Afterall, the Methodist university-related theological school and graduate department of religion where I was located aligned with my theological tradition and vocational commitments; there was a multiethnic student body, and the faculty was growing in racial-ethnic and gender inclusion.
So, I made my pro and con list and prayed for direction.
Prayerful discernment led me to answer the call to CTS.
Over the years I have questioned whether I truly heard God’s voice.
I grappled for the meaning of my call to CTS as I was assaulted by students, staff, and colleagues—microaggressions and direct verbal insults abounded.
Had I truly heard God’s voice?
It has been a long haul for me.
I keep praying for meaning, and recent developments require no less fervent prayer.
The document, “REPAIRING THE BREACH: DEEPENING COLUMBIA’S COMMITMENT TO BLACK PEOPLE AND THEIR FLOURISHING,”1 is a strong statement.
From my point of view, the “easiest” part of the statement is to “fully fund the cost of tuition and student fees for all Black students who apply and are admitted to the seminary’s Masters degree programs.”
I do know that that kind of financial investment is enormous, but I also think that the seminary has the financial resources to do so.
In fact, this is a way that CTS makes reparations—a concrete manifestation of repairing the breach.
Revising the campus use policy to open up the physical space to “outsiders” and to develop a new community grant program are much more difficult.
Why?
Because the seminary still is guided by a hospitality rather than a solidarity paradigm.
CTS knows how to be hosts to guests; the seminary is not fully able to stand in solidarity with others as equals.
I wrestled with whether to have my name on a building. In fact, I have had three progressive thoughts:
First, I thought about it as a gesture of goodwill toward minoritized groups at CTS.

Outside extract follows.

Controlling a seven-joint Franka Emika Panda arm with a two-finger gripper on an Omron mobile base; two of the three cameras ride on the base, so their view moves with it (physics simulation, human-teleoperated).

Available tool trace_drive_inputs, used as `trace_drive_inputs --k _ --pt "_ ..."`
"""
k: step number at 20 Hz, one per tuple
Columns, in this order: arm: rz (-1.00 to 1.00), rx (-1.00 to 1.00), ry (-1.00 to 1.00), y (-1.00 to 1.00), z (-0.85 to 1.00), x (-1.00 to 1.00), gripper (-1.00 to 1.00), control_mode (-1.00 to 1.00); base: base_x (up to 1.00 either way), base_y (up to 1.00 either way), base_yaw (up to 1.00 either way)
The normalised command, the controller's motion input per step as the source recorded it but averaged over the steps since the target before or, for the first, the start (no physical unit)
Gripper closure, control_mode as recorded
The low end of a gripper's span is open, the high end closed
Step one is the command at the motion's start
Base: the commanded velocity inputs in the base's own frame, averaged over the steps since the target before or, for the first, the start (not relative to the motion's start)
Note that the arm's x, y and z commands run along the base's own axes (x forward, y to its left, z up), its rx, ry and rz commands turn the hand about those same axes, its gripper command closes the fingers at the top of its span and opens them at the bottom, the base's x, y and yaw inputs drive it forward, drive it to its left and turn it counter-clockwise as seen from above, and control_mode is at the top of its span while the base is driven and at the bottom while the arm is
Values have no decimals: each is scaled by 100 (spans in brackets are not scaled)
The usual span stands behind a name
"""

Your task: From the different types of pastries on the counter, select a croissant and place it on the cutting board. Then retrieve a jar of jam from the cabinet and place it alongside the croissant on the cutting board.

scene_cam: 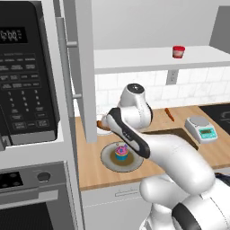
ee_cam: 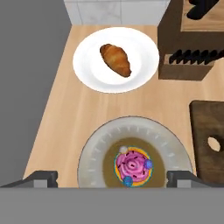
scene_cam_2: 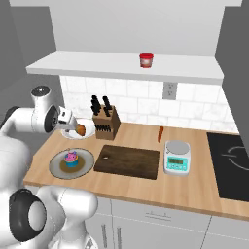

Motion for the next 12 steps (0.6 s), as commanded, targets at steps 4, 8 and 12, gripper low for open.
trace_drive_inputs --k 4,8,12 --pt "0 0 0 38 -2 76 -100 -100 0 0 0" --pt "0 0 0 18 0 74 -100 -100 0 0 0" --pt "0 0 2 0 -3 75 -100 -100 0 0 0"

Second, I thought about it as a political statement that raises the seminary’s optics as an educational institution concerned about justice and equality in the current climate of racial unrest.
Third, and here’s where I am today: The naming of the NRH as the Marcia Y. Riggs Commons has to mean that the seminary acknowledges that its history with enslaved Black persons as property and servants who were used to endow and sustain this institution requires (1) affirmation that the image of God is diverse, (2) commitment to incarnate that image through past, current, and future generations of students, faculty, staff, and administrators, and (3) acknowledgment that the seminary’s narrative and practices of exclusion must give way to a narrative and practices of justice and inclusion.
Finally, in virtual space during this pandemic the seminary completed Dr. David Hooker’s Transformative Community Conferencing2 process.
With the “data” from the dialogues and mapping of our institutional narrative in hand, the Board has authorized an Implementation Task Force.
The Task Force begins its work now to develop and enact an action plan for Becoming CTS.
Becoming CTS signifies our hope for and commitment to transformation as a process whereby the seminary becomes what God is calling us to be.
Can we make ourselves vulnerable to one another—share our fears, our biases, our anger, our hopes?
Can we free ourselves from preconceived notions of who we shall become?
We must expect the unexpected.
We must open ourselves up to being led by the Holy Spirit.
Dr. Marcia Y. Riggs has developed a constructive ethical theory and practice called religious ethical mediation (REM). REM prepares leaders to address religion, conflict, and violence in a transformative manner. She is the founder of an educational non-profit: Still Waters: A Center for Ethical Formation and Practices that offers training in REM. She is completing a forthcoming book tentatively titled Womanist Reimagining of Beloved Community for a Polarized Society and Church. She currently serves as the Erskine Love Professor of Christian Ethics and Seminary Ombudsperson at CTS.
1 https://www.ctsnet.edu/home/repairing-the-breach/
2 Dr. David Anderson Hook, The Little Book of Transformative Community Conferencing: A Hopeful, Practical Approach to Dialogue (New York, NY: Good Books, 2016).